* Work request: From the entries below, output the line with "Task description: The" and each following line up to and including the line with "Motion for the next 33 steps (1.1", exactly as written.

[Data entries]
<<<<

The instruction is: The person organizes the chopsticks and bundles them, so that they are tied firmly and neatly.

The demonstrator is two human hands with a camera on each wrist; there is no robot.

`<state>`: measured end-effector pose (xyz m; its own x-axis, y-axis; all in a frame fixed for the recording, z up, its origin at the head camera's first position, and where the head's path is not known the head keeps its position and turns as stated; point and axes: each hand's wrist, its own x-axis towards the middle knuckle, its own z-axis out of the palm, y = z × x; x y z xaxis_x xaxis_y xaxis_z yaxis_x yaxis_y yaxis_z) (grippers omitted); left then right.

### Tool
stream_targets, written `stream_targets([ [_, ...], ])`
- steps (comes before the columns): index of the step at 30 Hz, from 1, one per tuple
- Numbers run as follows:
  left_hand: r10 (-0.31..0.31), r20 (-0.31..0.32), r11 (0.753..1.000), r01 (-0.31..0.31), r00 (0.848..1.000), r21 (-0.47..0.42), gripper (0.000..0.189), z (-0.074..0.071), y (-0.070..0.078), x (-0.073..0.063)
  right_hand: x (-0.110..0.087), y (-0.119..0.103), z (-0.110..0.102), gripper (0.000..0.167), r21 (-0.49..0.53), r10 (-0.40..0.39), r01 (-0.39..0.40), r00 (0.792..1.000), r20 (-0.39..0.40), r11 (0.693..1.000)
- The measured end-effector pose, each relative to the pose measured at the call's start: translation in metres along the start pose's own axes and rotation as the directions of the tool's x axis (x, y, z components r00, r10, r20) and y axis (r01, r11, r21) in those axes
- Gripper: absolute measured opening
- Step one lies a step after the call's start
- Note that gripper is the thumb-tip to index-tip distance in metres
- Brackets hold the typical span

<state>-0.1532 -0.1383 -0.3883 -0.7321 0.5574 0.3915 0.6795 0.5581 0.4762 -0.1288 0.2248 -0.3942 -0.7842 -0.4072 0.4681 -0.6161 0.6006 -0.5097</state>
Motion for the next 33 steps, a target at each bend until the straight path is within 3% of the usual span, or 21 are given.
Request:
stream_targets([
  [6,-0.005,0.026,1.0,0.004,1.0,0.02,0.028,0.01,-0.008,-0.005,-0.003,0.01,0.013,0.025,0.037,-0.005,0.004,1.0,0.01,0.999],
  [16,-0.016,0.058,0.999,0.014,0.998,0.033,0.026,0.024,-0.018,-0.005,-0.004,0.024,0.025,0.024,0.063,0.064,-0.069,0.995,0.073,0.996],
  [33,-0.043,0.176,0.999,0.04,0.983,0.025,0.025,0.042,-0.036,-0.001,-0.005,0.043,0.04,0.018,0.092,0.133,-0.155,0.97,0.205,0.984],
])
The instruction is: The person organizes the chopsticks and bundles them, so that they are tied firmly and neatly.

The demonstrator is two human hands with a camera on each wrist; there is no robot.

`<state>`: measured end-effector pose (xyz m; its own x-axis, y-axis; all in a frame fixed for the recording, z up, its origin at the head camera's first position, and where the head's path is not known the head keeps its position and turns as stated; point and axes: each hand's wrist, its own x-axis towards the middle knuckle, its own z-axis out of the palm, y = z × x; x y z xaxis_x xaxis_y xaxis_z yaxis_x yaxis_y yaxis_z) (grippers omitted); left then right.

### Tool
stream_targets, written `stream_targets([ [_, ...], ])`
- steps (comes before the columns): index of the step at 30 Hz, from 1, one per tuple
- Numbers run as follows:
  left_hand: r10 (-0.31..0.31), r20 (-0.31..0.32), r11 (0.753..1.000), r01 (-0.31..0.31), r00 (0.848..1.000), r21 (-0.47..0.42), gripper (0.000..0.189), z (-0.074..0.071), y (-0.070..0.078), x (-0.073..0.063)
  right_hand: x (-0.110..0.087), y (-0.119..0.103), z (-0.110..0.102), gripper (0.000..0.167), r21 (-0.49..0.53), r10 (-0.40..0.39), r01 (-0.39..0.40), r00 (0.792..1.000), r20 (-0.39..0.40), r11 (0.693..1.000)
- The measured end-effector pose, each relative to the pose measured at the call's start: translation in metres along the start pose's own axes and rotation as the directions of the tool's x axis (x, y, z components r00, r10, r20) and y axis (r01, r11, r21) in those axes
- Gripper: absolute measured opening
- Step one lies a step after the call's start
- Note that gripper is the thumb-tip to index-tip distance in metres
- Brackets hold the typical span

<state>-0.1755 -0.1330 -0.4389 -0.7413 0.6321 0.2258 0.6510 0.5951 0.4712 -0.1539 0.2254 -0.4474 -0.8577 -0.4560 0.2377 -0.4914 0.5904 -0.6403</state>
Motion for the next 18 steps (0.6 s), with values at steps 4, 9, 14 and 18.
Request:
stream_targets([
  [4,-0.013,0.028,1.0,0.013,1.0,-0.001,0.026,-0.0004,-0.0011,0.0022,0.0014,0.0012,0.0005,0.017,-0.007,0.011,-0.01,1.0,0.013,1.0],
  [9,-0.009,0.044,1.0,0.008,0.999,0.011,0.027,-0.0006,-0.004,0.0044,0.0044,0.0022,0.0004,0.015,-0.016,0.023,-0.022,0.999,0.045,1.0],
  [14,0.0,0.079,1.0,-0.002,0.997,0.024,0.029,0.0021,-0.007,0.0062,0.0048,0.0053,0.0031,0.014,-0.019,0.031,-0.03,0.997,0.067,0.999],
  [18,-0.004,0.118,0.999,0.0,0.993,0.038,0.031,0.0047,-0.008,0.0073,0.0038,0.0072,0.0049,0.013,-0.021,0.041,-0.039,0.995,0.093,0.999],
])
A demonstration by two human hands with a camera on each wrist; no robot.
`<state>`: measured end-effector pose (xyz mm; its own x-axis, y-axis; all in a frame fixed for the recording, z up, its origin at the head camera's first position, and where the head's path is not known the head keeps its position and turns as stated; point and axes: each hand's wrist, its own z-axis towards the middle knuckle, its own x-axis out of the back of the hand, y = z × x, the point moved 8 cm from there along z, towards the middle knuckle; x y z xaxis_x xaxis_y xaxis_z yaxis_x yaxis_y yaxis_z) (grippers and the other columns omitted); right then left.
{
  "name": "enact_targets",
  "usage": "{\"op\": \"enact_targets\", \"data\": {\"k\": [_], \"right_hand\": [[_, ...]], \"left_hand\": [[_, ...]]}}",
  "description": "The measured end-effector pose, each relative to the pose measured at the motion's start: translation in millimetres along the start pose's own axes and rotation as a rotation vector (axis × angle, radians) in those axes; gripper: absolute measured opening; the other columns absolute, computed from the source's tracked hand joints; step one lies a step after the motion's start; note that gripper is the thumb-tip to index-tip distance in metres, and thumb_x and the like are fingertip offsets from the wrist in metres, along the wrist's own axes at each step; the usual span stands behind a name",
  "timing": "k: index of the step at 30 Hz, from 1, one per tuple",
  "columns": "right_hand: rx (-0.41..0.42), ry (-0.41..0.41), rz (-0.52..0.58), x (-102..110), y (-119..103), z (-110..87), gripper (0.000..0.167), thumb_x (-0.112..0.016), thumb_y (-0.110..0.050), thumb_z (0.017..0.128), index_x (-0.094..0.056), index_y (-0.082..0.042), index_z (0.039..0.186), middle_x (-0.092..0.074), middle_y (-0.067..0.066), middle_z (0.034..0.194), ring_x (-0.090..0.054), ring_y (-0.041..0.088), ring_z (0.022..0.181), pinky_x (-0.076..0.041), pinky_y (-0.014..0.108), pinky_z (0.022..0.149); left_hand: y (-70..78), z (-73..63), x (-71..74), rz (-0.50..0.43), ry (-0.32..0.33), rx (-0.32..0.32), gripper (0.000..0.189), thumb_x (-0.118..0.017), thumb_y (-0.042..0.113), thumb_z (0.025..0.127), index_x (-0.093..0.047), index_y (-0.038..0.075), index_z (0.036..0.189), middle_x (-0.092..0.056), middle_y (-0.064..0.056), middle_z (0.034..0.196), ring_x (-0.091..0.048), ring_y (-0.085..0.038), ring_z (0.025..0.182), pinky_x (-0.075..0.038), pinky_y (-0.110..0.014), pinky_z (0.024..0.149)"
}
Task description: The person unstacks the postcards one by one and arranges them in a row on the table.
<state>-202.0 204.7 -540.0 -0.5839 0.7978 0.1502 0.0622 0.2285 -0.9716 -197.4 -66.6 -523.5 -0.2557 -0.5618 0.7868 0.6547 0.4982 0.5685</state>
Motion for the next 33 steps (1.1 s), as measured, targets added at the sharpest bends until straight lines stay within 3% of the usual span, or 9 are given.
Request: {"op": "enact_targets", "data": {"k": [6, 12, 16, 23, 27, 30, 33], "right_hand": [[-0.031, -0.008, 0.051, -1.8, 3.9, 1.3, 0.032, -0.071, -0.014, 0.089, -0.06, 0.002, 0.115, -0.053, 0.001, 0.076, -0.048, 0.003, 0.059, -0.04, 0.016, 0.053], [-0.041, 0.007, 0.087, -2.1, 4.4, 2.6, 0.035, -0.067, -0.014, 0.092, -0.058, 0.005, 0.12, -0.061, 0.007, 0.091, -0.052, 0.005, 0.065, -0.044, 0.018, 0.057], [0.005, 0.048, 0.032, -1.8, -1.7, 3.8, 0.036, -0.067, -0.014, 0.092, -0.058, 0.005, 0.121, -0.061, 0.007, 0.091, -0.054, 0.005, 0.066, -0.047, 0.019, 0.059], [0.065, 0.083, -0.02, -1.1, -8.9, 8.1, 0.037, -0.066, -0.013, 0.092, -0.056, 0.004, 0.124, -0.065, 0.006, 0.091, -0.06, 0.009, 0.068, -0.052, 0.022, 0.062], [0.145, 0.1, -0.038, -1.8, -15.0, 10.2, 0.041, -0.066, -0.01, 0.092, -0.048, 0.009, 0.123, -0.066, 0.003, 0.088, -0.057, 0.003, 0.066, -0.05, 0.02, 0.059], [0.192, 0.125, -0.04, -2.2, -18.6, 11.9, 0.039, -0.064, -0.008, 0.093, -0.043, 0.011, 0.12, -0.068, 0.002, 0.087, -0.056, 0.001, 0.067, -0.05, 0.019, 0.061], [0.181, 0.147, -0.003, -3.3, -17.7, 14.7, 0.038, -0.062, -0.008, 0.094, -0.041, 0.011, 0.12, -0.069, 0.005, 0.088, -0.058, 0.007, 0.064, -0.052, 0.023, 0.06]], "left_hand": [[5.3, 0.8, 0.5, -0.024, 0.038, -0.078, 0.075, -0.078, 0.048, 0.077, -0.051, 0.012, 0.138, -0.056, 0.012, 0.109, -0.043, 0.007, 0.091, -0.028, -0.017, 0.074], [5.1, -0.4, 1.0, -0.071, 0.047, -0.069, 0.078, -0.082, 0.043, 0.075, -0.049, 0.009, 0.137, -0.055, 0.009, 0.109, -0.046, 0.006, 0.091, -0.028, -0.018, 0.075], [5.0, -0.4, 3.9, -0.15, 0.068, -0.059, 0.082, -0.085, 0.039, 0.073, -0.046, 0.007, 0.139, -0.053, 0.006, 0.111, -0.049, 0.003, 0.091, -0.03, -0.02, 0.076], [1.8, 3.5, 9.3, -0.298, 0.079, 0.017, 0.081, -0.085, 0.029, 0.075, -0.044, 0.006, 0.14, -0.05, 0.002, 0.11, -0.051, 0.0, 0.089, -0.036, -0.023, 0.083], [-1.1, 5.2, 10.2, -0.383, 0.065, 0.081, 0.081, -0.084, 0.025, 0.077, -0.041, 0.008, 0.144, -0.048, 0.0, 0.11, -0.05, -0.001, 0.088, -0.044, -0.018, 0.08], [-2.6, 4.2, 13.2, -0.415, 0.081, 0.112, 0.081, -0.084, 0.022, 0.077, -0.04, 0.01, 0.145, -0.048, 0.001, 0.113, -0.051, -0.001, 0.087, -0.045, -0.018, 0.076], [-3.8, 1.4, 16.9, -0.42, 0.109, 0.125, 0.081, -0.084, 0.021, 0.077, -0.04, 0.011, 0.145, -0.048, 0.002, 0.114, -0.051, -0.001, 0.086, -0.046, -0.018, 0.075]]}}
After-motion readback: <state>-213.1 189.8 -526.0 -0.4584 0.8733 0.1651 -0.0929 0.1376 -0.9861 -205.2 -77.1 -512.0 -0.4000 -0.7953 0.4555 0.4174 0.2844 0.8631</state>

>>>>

* Task answer:
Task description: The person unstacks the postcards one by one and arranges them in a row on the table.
<state>-202.0 204.7 -540.0 -0.5839 0.7978 0.1502 0.0622 0.2285 -0.9716 -197.4 -66.6 -523.5 -0.2557 -0.5618 0.7868 0.6547 0.4982 0.5685</state>
Motion for the next 33 steps (1.1 s), as measured, targets added at the sharpest bends until straight lines stay within 3% of the usual span, or 9 are given.

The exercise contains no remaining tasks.